I moved to the US in September of 2005. I set a goal for myself to stay organized with regards to my finances and collect as much data as possible for data analysis. Since then, every single entry in my credit card statements is explicitly reviewed and categorized. I used Microsoft Money and then Quicken (after Money got discontinued) to collect and manage all the transactions.
A question that recently came into my mind was this…
Has the almost exclusive use of my motorcycle* for commuting had any positive impact on the consumption of gasoline over the years?
(* for reference: my BMW R1200GS :-)
I thought that I should be able to figure this out by doing some data analysis. Ok… it’s not a “big data” analysis problem but the exercise does incorporate the necessary steps one needs to undertake in order to get insight from some data, whether big or small.
Total spending per month
First step is to figure out my total spending on gasoline per month, which should be easy. Indeed, Quicken allowed me to sort all the transactions from the last 6 years. I copied the ones that were under the “gasoline” category to Excel and voila…
It was easy to calculate the monthly spending using Excel’s grouping function. I did have to play a bit with the dates so that I could make grouping work.*
There is definitely a trend towards less spending. Of course, the above doesn’t take into consideration the fluctuating price of the gasonline.
Finding historical gasoline prices
So, I had to go find the gasosline prices over time for the state of Washington. It took me a while on Bing to find a free source. The Department of Energy maintains historical data. Since I always use premium gas (better for the environment), I didn’t have to worry about averaging between the different types. I downloaded the Seattle data.
Grouping the data
Now that I had the data, I had to bring it into the same shape as my monthly-spending data. Again, some massaging of the dates, grouping, and I have the monthly average price of premium gasonline in the Seattle area.
Comparing the data
Unfortunately, I haven’t been collecting the actual miles that I did on per month basis. This makes it difficult to get an accurate view of the monthly spending in relation to the actual miles travelled and when compared to the prices of gasoline. Some months I travelled many more miles than others (e.g. road trips, visitors).
I do know that I have 63,000mi and 18,000mi on my car and motorcycle respectively. If I distribute these miles throughout the months, I find that on average I have been driving/riding 1,094.5mi per month. WOW!!!
With that information at hand, I can now calculate my monthly gallons consumption (again, given the even distribution of my total miles throughout the months**).
So, even though my car has been getting older, my miles/gallon efficiency has been going up. This is definitely a result of the heavier use of the motorcycle over the last two years.

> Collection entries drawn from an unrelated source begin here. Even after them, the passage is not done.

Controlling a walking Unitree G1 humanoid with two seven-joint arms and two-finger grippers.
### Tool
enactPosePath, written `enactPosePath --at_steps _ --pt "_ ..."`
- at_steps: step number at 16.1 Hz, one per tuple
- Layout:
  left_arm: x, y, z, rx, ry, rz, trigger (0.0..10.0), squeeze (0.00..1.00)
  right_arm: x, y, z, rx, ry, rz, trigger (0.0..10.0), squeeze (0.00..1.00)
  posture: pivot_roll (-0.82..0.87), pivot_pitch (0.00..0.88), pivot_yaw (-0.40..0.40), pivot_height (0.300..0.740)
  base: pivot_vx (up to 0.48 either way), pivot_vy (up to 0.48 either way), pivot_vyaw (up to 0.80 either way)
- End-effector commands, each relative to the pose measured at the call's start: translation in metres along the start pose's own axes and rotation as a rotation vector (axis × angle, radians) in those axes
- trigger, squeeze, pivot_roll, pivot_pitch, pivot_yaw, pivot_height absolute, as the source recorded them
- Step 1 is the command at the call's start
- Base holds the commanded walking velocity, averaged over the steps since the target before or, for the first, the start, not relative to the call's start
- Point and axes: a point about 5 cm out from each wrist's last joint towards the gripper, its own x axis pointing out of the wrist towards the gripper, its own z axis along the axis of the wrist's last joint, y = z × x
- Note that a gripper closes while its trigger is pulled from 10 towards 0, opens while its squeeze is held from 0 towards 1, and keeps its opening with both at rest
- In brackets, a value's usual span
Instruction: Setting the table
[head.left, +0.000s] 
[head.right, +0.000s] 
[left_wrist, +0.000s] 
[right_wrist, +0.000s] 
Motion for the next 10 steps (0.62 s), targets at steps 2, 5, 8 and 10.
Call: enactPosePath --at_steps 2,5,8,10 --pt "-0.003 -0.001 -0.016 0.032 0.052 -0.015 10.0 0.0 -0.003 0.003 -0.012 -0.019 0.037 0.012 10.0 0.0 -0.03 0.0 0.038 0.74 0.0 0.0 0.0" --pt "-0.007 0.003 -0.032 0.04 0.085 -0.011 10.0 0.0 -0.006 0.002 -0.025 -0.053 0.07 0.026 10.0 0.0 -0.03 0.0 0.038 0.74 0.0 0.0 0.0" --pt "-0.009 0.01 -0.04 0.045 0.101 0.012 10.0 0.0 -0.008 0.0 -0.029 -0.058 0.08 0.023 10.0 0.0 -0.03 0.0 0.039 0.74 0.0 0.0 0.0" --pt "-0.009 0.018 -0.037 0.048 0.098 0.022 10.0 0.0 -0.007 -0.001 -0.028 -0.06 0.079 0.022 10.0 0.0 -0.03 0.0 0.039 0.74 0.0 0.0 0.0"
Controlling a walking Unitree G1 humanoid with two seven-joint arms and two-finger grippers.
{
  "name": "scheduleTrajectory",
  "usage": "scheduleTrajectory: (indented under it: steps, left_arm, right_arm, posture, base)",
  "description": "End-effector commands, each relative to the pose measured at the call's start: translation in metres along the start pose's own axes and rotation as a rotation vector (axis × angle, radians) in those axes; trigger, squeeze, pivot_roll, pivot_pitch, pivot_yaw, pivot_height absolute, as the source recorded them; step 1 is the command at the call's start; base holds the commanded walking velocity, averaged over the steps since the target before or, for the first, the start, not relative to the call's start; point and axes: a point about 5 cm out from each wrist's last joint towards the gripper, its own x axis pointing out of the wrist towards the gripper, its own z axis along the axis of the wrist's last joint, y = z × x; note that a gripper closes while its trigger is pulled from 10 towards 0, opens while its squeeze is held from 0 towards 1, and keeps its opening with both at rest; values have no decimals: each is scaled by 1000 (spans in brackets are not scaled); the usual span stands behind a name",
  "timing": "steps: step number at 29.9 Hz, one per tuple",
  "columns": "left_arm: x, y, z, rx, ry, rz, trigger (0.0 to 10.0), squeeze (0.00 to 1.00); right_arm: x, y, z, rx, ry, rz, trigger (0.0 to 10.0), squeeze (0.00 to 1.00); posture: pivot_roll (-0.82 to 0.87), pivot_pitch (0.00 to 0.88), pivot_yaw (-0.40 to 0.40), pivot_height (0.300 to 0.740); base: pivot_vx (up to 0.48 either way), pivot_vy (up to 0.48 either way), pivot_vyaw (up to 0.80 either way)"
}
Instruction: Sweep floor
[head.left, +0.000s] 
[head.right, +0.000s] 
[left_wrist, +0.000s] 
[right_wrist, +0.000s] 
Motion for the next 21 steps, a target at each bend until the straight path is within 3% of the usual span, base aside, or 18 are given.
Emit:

Also notice how the average price of gasonline has been going up in Seattle.
Here are few things I’ve learnt through this exercise…
- Excel is a great tool for playing with small amounts of data, even though some necessary features (for this scenario) were difficult to discover.
- The discovery of data that I didn’t have seemed to be the most difficult part.
- Filtering and massaging the data took most of the time.
- I felt that reporting and making sense of the data could be automated.
- Visualizing the numbers makes all the difference in the world :-)
* Perhaps the most difficult part of the entire process was my inability to copy-paste only the results of the grouping. Finally I discovered the “Go to special…” feature in Excel that allows one to copy only the visible parts of a selection.
** I can probably figure out the miles per month if I first calculate the miles/gallon efficiency of my car and motorcycle.